# [Work to complete]
Pull every line containing the word "instance" from the records.

Stored items
------------------------------------------------
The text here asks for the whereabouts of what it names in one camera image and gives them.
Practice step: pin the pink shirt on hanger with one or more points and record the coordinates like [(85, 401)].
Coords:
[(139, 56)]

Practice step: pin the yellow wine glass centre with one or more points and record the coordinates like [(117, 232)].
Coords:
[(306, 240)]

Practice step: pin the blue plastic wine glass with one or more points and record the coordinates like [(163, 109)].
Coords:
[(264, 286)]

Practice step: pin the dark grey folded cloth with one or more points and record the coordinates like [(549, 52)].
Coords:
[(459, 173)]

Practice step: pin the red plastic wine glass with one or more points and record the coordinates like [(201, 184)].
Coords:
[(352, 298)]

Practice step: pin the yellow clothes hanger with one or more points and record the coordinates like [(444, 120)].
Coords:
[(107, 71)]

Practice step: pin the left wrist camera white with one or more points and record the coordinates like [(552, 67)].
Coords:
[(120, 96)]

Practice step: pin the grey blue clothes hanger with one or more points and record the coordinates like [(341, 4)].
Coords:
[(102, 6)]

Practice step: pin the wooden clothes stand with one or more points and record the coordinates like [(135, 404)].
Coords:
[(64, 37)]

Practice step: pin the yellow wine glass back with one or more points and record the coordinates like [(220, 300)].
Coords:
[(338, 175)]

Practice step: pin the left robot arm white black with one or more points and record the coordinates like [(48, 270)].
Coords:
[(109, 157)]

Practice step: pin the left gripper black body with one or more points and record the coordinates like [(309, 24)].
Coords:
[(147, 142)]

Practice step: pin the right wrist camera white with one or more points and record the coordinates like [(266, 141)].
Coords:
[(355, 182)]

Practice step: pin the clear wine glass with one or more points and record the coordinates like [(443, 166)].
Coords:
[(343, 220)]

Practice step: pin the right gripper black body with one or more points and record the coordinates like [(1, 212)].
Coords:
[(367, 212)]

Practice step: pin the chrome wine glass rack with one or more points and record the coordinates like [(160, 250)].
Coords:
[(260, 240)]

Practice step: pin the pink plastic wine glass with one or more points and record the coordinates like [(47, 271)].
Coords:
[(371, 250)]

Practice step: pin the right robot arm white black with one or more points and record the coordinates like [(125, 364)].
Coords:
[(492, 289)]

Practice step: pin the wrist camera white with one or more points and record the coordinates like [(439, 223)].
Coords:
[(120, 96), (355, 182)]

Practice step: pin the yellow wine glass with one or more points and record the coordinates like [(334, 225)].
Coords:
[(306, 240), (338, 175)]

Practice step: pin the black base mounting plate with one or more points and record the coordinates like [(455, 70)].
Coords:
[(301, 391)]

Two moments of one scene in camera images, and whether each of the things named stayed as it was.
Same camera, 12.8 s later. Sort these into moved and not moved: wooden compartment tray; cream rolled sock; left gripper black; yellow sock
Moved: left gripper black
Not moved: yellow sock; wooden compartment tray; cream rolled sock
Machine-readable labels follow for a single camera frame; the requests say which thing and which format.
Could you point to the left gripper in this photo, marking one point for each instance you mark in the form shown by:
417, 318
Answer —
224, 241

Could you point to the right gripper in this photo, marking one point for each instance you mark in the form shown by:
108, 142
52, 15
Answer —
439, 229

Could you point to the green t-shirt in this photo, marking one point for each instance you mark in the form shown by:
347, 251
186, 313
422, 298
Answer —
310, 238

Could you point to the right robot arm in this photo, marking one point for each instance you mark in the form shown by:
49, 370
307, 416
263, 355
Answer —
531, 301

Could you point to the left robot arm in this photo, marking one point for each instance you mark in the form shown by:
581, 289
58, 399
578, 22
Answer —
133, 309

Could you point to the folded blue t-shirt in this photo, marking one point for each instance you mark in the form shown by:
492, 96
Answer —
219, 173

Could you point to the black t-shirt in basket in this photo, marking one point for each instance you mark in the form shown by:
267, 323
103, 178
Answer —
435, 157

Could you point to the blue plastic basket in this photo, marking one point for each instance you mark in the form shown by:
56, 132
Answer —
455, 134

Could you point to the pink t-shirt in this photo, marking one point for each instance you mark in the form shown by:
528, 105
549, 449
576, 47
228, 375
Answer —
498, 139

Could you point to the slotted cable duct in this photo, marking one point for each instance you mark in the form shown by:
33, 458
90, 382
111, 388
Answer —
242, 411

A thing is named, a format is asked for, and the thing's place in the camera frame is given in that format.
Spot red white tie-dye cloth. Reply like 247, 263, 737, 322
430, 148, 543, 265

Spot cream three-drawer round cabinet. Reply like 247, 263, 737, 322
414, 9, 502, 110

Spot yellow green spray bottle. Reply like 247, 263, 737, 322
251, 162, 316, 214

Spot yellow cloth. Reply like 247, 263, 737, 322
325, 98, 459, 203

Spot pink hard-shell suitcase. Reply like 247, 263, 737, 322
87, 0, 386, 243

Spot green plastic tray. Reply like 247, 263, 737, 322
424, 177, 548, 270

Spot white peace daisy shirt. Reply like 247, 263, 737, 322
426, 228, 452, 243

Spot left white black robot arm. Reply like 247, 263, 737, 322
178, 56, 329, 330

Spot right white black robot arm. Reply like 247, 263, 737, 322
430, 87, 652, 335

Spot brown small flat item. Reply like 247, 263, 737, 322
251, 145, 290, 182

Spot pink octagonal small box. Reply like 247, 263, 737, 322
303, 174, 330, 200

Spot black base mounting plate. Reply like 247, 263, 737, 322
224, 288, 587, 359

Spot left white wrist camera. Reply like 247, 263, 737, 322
------------------------------------------------
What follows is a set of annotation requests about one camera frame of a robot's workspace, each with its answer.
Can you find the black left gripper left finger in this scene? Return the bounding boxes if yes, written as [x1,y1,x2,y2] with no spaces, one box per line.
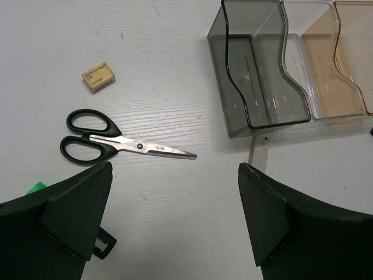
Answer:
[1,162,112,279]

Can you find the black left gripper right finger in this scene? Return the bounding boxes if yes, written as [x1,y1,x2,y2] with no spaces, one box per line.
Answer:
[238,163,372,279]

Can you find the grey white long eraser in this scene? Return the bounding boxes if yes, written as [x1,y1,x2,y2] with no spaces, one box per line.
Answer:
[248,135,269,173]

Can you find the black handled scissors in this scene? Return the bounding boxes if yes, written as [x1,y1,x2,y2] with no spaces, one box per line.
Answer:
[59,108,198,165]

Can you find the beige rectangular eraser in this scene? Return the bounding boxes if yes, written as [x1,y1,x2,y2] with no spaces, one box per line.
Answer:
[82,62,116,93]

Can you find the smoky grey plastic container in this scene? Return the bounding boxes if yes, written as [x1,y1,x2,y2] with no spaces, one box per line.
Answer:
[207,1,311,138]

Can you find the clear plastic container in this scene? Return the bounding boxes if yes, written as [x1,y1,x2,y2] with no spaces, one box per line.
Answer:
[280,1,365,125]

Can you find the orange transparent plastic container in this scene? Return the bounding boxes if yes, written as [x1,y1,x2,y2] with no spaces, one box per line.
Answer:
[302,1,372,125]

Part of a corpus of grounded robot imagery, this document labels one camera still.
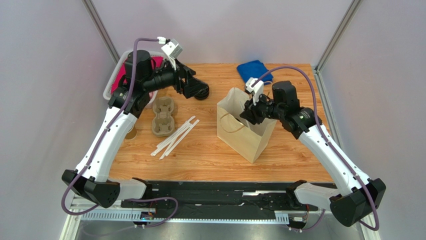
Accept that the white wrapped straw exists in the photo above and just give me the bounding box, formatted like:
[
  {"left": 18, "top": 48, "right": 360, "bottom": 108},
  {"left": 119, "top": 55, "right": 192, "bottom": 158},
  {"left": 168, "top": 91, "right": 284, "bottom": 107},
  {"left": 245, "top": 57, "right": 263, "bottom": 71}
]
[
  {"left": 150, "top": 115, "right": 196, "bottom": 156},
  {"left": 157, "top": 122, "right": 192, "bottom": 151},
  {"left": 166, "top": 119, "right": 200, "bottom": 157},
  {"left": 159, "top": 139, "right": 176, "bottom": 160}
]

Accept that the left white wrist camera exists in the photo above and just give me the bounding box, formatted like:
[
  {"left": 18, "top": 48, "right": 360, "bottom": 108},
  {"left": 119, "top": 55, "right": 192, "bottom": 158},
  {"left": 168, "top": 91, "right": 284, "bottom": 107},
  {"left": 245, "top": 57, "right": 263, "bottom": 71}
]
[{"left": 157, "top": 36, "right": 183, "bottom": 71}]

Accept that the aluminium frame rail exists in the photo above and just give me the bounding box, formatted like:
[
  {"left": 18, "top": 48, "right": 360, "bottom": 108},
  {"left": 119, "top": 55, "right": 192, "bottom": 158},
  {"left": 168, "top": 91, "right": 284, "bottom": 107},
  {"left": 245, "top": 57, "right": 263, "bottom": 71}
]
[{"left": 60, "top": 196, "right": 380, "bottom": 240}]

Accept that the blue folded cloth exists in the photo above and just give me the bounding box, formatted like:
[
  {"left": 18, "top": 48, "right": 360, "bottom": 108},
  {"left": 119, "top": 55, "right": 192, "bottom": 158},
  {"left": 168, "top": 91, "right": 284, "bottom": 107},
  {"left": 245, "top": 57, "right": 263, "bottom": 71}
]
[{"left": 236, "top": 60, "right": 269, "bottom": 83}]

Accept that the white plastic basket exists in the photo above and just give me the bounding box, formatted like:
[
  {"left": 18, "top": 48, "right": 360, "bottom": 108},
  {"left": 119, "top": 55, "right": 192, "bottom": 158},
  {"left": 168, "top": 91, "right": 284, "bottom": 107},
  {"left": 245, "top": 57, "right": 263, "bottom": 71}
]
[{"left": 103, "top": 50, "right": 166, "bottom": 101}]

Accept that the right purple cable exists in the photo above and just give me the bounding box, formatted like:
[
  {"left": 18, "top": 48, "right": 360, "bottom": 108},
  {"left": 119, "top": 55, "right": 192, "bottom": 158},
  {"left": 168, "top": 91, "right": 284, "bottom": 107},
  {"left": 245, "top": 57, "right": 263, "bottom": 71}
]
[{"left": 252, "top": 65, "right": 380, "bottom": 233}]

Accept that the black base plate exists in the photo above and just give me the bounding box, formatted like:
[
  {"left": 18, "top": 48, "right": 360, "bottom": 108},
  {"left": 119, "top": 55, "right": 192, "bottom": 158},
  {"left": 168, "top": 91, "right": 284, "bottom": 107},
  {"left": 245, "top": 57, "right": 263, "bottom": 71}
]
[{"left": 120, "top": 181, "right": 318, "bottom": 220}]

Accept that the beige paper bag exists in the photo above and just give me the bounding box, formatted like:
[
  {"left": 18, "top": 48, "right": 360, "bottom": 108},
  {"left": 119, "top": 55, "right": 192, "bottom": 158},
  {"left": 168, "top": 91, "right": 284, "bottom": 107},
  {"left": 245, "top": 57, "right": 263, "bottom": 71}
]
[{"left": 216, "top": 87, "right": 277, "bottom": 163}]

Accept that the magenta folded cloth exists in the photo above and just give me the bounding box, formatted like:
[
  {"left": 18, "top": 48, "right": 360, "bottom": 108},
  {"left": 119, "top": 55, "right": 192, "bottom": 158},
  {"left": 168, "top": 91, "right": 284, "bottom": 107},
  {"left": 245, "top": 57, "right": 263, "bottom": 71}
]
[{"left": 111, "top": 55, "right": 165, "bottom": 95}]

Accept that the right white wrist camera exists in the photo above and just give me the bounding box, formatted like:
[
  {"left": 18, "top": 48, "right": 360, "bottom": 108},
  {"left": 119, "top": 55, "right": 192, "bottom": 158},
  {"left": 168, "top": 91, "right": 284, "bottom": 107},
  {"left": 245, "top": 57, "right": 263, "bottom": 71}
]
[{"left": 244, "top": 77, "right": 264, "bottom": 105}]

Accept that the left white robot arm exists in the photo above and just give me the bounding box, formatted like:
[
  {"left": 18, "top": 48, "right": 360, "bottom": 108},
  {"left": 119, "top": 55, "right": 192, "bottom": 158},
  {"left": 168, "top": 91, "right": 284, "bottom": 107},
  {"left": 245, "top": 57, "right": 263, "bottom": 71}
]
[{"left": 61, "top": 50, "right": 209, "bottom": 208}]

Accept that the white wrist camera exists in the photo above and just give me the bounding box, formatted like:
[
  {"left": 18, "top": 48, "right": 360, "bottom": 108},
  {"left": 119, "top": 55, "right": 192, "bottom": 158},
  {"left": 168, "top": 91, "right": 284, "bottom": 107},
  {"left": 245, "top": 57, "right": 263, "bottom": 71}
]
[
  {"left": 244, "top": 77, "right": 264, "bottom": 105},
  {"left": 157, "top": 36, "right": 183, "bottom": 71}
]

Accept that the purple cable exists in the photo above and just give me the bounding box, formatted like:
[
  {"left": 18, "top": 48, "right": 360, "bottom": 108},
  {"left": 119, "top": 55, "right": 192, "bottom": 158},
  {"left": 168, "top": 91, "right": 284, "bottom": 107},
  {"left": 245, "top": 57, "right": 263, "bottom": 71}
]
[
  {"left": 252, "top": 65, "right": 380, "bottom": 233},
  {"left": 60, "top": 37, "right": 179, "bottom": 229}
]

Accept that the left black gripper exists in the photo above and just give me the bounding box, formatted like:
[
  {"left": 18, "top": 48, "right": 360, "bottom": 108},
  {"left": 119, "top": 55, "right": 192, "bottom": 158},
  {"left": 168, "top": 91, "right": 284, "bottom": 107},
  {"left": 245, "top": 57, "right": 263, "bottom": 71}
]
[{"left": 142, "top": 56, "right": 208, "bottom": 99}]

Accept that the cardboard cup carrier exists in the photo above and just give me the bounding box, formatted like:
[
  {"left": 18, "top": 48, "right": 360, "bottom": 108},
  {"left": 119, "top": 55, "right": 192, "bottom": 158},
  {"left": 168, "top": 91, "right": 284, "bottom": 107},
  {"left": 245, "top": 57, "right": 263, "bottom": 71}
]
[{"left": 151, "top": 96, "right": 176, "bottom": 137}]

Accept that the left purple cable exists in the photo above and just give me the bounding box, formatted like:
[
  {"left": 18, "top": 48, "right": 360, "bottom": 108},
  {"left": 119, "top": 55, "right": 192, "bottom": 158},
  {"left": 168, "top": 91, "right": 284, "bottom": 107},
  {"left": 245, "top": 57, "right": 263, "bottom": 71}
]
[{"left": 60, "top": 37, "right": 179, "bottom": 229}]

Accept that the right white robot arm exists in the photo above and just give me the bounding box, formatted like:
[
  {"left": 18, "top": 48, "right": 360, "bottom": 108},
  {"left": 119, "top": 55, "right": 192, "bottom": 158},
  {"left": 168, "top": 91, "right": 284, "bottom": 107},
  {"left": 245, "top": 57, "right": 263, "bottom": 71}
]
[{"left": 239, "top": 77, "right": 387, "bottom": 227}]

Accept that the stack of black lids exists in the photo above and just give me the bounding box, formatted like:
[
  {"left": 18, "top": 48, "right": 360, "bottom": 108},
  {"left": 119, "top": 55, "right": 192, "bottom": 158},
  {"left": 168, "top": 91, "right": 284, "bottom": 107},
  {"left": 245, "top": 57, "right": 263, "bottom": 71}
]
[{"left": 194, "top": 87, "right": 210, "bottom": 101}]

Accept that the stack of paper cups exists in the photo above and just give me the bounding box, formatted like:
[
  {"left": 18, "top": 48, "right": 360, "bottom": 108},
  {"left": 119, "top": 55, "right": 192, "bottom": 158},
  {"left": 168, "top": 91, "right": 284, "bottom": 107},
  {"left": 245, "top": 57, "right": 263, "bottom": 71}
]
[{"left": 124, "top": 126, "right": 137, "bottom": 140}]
------------------------------------------------
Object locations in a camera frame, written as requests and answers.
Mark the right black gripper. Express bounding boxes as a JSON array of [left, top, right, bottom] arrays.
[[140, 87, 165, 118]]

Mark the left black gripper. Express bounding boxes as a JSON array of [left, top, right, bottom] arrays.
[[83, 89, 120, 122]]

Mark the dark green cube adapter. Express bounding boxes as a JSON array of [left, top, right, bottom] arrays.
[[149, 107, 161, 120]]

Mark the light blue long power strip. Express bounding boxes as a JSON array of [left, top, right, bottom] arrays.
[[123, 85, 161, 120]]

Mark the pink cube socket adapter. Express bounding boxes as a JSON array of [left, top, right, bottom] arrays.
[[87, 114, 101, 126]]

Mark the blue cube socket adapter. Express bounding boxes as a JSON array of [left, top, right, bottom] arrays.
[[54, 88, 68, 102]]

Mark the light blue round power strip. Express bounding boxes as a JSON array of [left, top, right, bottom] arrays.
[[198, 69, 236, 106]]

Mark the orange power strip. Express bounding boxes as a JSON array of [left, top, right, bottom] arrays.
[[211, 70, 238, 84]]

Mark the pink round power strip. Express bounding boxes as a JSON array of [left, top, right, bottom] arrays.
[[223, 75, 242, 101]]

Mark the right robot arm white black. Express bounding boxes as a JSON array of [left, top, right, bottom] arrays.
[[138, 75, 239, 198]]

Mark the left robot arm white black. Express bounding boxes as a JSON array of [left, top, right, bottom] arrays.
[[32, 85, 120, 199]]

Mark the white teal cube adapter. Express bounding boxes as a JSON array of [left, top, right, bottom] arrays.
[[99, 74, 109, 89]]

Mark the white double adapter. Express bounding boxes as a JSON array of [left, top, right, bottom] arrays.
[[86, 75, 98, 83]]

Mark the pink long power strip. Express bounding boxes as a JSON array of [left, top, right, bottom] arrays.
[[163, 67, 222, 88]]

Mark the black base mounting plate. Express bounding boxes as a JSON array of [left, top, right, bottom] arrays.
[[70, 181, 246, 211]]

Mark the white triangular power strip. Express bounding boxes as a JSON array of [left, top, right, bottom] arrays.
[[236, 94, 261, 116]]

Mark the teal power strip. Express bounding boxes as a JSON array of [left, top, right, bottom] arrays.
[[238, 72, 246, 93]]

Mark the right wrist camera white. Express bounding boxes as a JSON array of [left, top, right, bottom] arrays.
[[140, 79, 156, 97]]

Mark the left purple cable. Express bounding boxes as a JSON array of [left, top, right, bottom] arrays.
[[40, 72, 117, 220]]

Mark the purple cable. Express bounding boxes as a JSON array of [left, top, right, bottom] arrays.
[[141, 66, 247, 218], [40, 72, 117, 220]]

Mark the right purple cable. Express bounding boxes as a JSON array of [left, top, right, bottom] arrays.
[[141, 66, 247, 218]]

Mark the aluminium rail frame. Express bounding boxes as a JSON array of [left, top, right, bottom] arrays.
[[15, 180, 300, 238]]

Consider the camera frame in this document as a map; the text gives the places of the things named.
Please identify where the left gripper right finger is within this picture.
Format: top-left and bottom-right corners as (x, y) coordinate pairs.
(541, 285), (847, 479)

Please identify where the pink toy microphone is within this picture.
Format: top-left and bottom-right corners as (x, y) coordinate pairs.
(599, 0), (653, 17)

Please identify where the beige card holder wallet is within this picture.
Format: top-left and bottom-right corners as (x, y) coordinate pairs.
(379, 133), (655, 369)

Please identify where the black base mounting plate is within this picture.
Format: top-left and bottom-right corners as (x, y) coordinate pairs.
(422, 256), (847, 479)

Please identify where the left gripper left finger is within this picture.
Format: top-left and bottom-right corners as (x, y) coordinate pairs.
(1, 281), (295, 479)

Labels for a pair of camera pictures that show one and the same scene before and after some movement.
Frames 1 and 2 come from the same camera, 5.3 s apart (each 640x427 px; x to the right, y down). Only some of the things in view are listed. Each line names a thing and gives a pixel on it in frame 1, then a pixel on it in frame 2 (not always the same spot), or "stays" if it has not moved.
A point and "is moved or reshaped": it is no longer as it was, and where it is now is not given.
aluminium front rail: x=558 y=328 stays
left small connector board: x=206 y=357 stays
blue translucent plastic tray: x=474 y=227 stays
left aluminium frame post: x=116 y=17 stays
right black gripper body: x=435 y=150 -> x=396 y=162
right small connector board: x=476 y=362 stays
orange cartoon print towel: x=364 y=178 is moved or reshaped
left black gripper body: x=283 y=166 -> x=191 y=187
------------------------------------------------
# [Task result]
Could you point to the left gripper in this photo, marking one point for each instance you mark in the form shown by:
Could you point to the right gripper in this photo, marking one point for each instance you mark in the form shown by:
Could you point to the green t-shirt in this photo, marking one point for each instance you mark in the form shown by:
Could you point to the right robot arm in this photo, marking one point for each instance you mark in the form shown by:
Could you point to the left robot arm in this photo, marking one point for each instance you mark in the form shown by:
Could you point to the folded blue t-shirt in this photo, marking one point for each instance you mark in the form shown by:
Could you point to the black t-shirt in basket in this photo, marking one point for each instance you mark in the form shown by:
Could you point to the blue plastic basket in this photo, marking one point for each instance you mark in the form shown by:
Could you point to the pink t-shirt in this photo, marking one point for each instance you mark in the form shown by:
Could you point to the slotted cable duct in this photo, marking one point for each instance you mark in the form shown by:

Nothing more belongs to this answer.